Below are several records. Retype exactly those lines running from the one with "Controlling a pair" through the one with "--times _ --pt", end lines included, and no others.

## MATERIAL FOR THIS TASK
=== Begin Enclosure ===
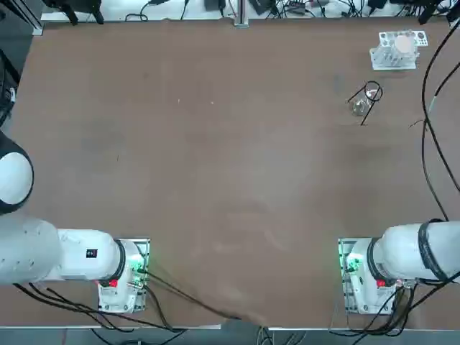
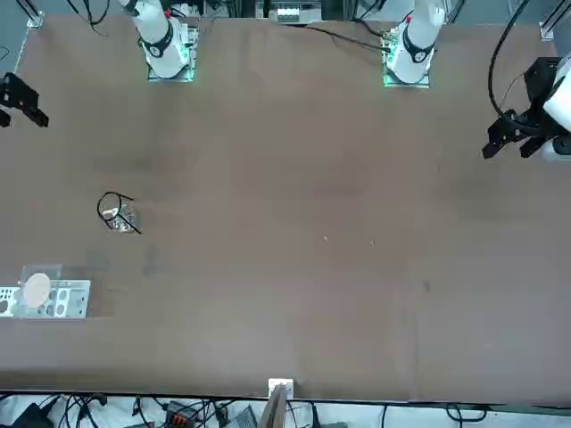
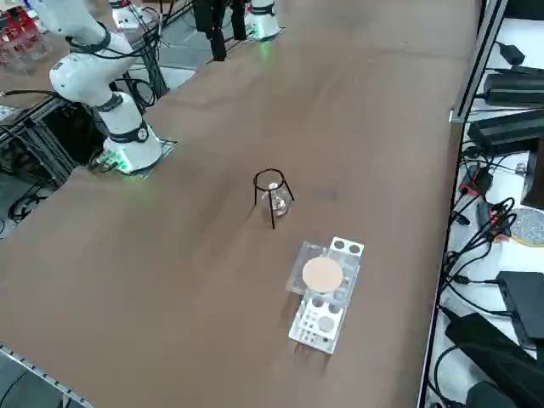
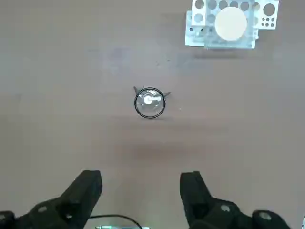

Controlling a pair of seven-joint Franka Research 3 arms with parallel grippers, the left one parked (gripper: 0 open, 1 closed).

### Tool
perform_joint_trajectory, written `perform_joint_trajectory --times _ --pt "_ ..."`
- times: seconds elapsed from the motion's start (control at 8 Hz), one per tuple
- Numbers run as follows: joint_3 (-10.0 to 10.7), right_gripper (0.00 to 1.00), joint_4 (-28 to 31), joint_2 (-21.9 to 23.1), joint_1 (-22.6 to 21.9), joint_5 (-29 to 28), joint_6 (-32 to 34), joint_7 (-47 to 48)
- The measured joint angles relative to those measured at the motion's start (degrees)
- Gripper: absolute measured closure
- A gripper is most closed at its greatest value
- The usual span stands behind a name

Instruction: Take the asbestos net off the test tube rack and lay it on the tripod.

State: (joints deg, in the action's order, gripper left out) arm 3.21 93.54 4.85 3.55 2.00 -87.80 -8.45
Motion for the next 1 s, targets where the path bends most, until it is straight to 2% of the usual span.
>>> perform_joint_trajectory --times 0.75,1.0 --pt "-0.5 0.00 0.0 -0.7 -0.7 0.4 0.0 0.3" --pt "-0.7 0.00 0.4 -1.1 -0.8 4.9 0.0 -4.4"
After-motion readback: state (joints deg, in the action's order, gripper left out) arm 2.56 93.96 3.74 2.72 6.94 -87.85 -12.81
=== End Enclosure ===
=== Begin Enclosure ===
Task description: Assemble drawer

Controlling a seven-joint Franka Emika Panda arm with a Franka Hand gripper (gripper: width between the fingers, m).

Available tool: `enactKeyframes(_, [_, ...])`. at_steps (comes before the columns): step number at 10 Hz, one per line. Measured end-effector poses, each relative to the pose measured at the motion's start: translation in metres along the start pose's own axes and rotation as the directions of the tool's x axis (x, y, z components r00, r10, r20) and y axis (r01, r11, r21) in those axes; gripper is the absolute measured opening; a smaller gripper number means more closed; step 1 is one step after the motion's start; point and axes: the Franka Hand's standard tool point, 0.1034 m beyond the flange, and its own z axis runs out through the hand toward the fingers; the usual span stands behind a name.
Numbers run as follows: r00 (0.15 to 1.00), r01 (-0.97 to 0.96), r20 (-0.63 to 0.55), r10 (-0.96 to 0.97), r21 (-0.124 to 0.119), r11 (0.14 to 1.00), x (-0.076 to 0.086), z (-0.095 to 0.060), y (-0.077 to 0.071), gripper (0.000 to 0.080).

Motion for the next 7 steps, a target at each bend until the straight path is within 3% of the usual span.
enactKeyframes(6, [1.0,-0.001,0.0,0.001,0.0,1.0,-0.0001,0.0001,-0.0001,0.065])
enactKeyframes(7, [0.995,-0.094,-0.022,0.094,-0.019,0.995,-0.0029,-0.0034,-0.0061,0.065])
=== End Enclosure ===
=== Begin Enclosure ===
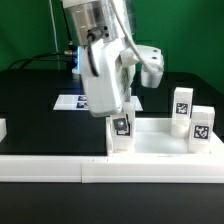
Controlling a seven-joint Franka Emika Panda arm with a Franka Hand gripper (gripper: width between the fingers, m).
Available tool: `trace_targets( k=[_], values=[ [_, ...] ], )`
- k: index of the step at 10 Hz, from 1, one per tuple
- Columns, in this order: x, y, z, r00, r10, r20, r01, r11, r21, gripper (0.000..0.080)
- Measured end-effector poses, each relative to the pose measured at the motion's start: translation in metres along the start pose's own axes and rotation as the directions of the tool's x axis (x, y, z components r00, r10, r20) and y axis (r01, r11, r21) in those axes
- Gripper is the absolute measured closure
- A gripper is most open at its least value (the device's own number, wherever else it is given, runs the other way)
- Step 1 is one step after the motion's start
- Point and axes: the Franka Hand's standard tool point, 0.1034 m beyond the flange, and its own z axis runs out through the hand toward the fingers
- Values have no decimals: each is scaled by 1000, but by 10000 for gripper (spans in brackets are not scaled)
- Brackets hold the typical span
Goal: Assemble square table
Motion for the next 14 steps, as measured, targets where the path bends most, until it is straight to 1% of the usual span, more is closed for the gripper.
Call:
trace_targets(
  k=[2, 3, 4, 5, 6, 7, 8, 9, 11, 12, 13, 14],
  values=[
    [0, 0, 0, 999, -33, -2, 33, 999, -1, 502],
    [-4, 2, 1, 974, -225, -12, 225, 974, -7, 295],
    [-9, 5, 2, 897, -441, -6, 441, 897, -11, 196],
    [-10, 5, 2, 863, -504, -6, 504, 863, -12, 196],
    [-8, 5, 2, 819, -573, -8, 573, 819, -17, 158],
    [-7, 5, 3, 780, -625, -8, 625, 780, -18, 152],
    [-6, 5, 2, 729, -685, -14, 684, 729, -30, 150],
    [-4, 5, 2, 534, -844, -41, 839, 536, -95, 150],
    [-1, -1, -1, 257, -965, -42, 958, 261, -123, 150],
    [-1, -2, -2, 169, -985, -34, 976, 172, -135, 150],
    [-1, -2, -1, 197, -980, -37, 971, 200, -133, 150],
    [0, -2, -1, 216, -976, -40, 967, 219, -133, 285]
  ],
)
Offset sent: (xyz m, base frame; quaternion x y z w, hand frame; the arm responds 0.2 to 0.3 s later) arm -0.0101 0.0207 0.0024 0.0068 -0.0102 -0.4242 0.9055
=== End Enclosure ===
## WRITTEN REPLY
Controlling a pair of seven-joint Franka Research 3 arms with parallel grippers, the left one parked (gripper: 0 open, 1 closed).

### Tool
perform_joint_trajectory, written `perform_joint_trajectory --times _ --pt "_ ..."`

That concludes the exercise.